The financial implications differ based on criteria such as household income, age, and state.

For instance, a couple aged 60 earning $85,000 could see their annual premiums rise by over $22,600 in 2026, as reported by KFF.

A 45-year-old earning $20,000 in a state that did not expand Medicaid would witness premiums escalate from $0 to an average of $420 annually, it was found.

Maskot | Getty Images

Numerous potential consequences arise from the congressional stalemate and consumers’ sticker shock during open enrollment, according to Cox.

Many individuals may decide against enrolling due to elevated premiums, resulting in them being uninsured, she noted.

Others, including self-employed individuals and gig workers, might seek more traditional employment that provides employer-sponsored health insurance to avoid ACA marketplace enrollment, she added.

Additionally, some may opt for lower-tier plans with reduced upfront premiums but significantly higher deductibles, meaning they could face substantial bills if they need to utilize their insurance, according to Cox.

Should younger, healthier individuals refrain from enrollment, insurers may end up with an older, less healthy pool of members — arguably compelling them to further escalate annual premiums in the future due to the prevalence of higher-risk enrollees, she conveyed.

The damage may already be inflicted, even if Congress ultimately prolongs the enhanced subsidies, experts cautioned.

Jonathan Burks, executive vice president of health and economic policy at the Bipartisan Policy Center, remarked, “There’s certainly a very real possibility that individuals will log on Nov. 1 and exclaim, ‘Wow, I can’t afford that premium,’ and they may not return to reassess even if enhanced subsidies are later enacted.”

Guidance for potential ACA enrollees

At this juncture, it appears that enhanced subsidies will cease to exist.

Individuals considering an ACA marketplace plan should select their 2026 health insurance with this in mind, according to Cox.

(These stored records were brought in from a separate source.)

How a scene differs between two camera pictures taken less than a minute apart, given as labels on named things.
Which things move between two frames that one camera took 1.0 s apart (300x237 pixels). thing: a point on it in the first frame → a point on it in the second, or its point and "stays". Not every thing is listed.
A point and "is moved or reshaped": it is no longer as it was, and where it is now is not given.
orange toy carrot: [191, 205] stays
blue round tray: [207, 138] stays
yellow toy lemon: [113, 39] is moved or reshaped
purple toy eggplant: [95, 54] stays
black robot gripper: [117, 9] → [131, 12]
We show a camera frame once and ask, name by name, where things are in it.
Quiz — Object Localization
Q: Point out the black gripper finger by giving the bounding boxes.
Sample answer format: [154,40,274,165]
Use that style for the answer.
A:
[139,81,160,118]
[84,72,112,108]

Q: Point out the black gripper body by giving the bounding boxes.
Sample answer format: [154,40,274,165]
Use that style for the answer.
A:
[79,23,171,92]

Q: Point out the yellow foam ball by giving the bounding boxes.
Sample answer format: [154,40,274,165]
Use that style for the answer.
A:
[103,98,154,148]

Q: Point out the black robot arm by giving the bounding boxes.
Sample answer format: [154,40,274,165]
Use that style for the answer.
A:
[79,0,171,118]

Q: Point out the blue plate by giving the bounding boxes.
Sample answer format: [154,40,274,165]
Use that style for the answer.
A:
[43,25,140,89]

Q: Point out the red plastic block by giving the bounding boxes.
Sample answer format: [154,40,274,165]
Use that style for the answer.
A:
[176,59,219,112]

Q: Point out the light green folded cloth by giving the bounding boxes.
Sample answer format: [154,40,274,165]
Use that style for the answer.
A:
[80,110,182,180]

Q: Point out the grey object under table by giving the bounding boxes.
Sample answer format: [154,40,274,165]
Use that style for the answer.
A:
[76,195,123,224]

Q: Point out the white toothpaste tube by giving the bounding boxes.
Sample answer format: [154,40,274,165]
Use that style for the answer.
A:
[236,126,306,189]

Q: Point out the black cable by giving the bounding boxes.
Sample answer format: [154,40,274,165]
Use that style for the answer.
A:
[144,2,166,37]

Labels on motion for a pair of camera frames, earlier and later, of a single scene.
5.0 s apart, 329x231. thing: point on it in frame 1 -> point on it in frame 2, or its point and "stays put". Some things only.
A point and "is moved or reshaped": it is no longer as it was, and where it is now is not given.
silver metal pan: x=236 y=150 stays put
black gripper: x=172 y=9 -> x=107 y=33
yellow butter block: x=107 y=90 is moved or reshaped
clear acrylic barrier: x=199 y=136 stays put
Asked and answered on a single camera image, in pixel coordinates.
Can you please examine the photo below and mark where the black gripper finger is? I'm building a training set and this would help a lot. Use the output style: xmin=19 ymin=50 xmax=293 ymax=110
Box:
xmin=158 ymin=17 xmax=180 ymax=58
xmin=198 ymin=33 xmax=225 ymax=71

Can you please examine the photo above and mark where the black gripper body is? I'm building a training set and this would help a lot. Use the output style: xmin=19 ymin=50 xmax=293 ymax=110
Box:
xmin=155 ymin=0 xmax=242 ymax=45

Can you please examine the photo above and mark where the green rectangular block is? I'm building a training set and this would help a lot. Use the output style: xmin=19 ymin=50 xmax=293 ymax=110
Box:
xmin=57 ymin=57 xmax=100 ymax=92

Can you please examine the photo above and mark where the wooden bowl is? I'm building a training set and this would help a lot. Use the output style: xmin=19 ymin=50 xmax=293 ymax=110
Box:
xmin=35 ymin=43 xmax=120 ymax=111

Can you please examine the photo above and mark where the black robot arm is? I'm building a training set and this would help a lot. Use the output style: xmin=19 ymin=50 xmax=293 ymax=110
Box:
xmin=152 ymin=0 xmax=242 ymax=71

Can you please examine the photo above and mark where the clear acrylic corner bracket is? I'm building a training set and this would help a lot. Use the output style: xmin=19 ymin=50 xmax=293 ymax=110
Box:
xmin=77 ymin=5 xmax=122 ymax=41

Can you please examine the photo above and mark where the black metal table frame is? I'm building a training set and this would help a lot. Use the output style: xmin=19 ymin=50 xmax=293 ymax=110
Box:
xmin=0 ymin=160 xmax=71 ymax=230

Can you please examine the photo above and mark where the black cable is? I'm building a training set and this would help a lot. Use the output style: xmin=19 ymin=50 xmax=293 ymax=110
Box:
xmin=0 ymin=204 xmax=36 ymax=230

In other words, do not choose a plan based on the assumption that Congress will renew the enhanced subsidies, she advised.

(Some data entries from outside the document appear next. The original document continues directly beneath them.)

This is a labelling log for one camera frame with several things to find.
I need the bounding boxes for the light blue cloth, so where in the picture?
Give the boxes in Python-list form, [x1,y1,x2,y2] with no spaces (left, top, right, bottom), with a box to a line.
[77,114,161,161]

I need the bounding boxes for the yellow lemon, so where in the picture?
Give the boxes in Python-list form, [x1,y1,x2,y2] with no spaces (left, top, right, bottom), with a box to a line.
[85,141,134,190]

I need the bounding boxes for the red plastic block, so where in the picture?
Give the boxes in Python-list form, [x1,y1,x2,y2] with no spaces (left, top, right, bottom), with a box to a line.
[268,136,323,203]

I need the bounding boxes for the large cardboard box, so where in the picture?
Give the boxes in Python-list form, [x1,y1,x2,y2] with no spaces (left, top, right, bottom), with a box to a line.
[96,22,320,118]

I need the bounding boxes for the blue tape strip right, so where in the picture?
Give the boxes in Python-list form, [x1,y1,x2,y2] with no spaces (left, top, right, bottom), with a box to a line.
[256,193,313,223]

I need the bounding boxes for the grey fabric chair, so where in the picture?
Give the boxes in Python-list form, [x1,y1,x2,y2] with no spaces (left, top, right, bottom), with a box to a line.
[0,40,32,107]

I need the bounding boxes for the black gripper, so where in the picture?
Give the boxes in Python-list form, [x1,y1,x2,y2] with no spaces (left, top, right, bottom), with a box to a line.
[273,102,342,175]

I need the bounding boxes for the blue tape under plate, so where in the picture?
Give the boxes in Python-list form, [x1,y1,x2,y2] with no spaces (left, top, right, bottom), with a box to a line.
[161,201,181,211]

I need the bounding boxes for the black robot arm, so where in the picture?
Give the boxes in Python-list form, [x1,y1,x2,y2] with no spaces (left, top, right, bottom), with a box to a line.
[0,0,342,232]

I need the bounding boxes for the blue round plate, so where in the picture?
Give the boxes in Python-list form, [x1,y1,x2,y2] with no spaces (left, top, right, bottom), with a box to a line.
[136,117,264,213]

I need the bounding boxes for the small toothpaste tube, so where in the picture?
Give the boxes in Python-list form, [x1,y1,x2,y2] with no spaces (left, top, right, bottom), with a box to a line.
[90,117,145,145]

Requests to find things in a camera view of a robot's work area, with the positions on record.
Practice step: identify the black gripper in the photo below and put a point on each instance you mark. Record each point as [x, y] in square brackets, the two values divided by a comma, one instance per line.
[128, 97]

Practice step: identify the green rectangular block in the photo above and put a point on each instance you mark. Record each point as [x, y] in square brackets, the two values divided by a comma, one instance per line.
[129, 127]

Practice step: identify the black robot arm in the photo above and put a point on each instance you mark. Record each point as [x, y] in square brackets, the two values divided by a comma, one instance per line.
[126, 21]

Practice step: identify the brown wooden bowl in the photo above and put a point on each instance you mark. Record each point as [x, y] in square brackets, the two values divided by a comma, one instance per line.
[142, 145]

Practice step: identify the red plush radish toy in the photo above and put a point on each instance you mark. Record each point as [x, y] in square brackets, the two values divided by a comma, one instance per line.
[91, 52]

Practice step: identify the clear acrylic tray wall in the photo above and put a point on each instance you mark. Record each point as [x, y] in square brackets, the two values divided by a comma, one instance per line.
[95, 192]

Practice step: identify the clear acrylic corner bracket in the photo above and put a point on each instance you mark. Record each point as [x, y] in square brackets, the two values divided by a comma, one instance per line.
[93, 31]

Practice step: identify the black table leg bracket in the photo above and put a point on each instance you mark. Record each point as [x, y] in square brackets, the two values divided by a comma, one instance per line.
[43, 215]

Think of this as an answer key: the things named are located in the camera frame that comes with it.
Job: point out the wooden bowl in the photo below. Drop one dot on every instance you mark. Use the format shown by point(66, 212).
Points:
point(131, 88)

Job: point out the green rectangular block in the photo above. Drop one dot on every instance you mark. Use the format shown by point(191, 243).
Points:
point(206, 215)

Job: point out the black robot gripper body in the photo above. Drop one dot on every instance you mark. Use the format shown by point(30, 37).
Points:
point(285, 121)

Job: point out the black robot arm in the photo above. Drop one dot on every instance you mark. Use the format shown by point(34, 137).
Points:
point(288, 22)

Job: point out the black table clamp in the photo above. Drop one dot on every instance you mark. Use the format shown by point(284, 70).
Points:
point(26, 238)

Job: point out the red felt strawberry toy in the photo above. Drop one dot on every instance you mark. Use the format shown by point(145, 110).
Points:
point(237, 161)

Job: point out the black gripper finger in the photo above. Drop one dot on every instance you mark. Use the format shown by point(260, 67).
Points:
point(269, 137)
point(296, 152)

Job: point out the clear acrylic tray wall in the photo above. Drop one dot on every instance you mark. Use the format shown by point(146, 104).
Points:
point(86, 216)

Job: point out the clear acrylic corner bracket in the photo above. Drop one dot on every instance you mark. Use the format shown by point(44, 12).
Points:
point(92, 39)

Nonetheless, she encourages enrollees to stay informed through the news. If Congress reaches an agreement, enrollees should revisit their options and costs as they may have changed, Cox remarked.

“If I were in this situation, I’d probably note on my calendar to review options around Thanksgiving or early December,” keeping the Dec. 15 cut-off in mind, she suggested.

There’s certainly a very real possibility that people will log on Nov. 1 and say, ‘Gosh, I can’t afford that premium.’
Jonathan Burks
executive vice president of health and economic policy at the Bipartisan Policy Center

Fortunately, the open enrollment season provides a degree of flexibility, Burks noted.

Consumers can select a plan and later choose another without repercussions during the open enrollment window, he explained.

“There is no need for people to hurry into making a decision, nor do they incur real costs if they decide early and subsequently wish to reassess before the end of open enrollment,” Burks added.

Current enrollees failing to take any action will be automatically reenrolled in the same or a comparable plan if their current plan is unavailable, experts indicated.

Strategies for navigating health insurance choices

Even individuals in good health who seldom visit a doctor should secure insurance, even a plan with a high deductible, in case of unexpected health incidents, emphasized McClanahan, founder of Life Planning Partners and a member of CNBC’s Financial Advisor Council.

Those with minor health concerns like hypertension or diabetes who have regular check-ups ought to consider high-deductible plans — which generally have lower upfront costs — through the ACA marketplace, she suggested.

It’s advisable to pair that insurance with a direct primary care physician model. Such physicians charge a monthly fee — approximately $150 to $200 — which covers all standard primary care, including basic lab tests and imaging, she stated.

Individuals with severe health conditions requiring frequent medical visits would benefit most from acquiring a comprehensive health insurance plan that encompasses a wide network of physicians and, ideally, a lower deductible, McClanahan advised.

However, this might prove challenging for families who lose enhanced subsidies, she acknowledged.